MediaTekは、2017年初めにQualcommにシェアを奪われたモバイル事業の回復を目指している。MediaTekは中国の携帯電話機市場で数年間にわたりQualcommからシェアを奪う勢いで成長してきたが、2017年に入ってから製品のアップグレードのペースが鈍化し、LTE Cat 6以降に対応したモデムは発表していない。

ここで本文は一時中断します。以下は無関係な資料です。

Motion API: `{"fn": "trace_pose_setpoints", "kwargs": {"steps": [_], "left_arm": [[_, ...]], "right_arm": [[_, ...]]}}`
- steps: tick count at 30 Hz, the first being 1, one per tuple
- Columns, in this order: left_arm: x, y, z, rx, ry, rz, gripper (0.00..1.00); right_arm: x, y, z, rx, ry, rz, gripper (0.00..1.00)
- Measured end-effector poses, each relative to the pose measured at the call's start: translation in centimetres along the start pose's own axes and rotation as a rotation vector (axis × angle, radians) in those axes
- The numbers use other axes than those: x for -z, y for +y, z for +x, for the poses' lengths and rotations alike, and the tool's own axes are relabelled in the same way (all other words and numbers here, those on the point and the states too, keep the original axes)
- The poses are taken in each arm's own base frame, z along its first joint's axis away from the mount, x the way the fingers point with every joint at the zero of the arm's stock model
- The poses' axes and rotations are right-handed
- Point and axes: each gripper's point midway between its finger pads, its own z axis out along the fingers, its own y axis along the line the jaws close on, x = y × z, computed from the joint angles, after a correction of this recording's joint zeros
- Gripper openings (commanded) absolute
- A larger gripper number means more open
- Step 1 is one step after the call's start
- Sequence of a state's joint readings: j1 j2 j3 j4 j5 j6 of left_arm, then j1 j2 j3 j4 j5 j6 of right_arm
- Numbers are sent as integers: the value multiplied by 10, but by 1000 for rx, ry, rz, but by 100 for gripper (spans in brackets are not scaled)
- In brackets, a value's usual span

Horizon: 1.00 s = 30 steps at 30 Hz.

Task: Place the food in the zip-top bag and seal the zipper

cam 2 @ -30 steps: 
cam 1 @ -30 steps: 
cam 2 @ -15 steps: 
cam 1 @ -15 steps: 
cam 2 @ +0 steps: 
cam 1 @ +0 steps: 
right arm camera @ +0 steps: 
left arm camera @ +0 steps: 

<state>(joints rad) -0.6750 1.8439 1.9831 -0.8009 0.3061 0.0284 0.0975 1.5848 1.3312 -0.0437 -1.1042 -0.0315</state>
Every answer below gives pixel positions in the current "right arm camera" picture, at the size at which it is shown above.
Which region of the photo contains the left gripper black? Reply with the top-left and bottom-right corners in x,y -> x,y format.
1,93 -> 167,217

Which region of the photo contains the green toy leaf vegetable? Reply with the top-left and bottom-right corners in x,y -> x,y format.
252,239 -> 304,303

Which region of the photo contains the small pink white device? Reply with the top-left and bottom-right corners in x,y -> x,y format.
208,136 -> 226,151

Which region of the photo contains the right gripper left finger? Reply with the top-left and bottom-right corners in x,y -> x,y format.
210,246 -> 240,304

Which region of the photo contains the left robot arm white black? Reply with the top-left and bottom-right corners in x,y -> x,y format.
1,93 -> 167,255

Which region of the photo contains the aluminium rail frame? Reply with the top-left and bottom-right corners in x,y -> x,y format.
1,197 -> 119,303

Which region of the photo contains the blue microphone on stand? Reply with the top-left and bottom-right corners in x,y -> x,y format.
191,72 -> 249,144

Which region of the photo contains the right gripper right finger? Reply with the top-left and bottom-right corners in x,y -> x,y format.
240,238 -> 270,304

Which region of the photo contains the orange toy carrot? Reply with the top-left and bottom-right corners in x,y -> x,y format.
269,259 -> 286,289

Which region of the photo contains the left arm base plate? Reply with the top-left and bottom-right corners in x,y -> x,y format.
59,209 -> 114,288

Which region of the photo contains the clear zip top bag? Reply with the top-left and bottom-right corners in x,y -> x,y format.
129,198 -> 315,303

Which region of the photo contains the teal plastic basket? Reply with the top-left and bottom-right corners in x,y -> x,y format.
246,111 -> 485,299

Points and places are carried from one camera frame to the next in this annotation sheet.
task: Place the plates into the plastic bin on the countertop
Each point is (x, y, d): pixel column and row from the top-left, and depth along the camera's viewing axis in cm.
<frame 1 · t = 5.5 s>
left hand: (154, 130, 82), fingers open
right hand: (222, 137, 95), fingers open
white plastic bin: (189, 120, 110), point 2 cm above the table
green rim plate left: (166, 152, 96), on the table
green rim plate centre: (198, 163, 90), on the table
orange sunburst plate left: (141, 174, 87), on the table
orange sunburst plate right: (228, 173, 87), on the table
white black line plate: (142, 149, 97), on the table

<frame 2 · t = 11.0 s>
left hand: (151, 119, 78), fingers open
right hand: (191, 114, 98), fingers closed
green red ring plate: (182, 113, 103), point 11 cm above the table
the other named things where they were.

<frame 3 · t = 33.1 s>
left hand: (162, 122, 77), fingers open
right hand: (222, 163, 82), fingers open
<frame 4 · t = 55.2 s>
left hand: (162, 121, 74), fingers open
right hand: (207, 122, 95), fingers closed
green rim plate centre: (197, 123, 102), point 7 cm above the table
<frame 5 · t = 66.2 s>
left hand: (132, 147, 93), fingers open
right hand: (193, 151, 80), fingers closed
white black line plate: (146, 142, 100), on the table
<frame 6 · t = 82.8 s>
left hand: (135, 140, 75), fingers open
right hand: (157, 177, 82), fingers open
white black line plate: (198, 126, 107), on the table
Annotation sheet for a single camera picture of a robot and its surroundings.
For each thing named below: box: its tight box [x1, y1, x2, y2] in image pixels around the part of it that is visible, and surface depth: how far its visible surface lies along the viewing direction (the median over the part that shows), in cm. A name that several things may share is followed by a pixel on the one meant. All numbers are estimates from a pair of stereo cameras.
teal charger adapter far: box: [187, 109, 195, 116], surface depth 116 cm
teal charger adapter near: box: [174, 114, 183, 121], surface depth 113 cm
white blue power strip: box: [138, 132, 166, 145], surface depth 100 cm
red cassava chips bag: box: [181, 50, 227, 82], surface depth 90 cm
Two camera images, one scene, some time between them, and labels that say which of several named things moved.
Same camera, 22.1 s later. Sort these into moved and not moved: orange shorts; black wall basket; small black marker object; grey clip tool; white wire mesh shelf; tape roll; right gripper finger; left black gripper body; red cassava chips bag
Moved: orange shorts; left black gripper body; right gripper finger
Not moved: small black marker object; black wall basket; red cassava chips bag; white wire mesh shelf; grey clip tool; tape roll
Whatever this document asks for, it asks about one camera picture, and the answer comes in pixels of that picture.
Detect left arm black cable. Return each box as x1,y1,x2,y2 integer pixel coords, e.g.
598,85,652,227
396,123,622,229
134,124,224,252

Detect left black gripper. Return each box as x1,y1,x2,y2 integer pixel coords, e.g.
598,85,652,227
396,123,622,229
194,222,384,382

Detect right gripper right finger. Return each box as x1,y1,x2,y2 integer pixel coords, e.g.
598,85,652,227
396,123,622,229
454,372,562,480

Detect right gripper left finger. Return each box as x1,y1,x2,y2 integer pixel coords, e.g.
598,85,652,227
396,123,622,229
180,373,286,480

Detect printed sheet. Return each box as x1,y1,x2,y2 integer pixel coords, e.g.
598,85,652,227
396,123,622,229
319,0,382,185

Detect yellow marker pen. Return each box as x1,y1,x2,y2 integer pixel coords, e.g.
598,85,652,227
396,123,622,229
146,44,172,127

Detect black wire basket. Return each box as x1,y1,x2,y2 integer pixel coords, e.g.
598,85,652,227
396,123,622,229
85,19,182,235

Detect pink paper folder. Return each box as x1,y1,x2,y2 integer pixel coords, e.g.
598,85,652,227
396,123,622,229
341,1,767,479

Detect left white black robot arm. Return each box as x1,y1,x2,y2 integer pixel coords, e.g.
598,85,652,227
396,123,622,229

一方のQualcommは、LTE Cat 16に対応したSoC(System on Chip)「Snapdragon 835」を発表している。同SoCは、10nmプロセスを採用している。MediaTekは、2017年にLTE Cat 7対応を、2018年にLTE Cat 12対応のチップを発表する予定だとしている。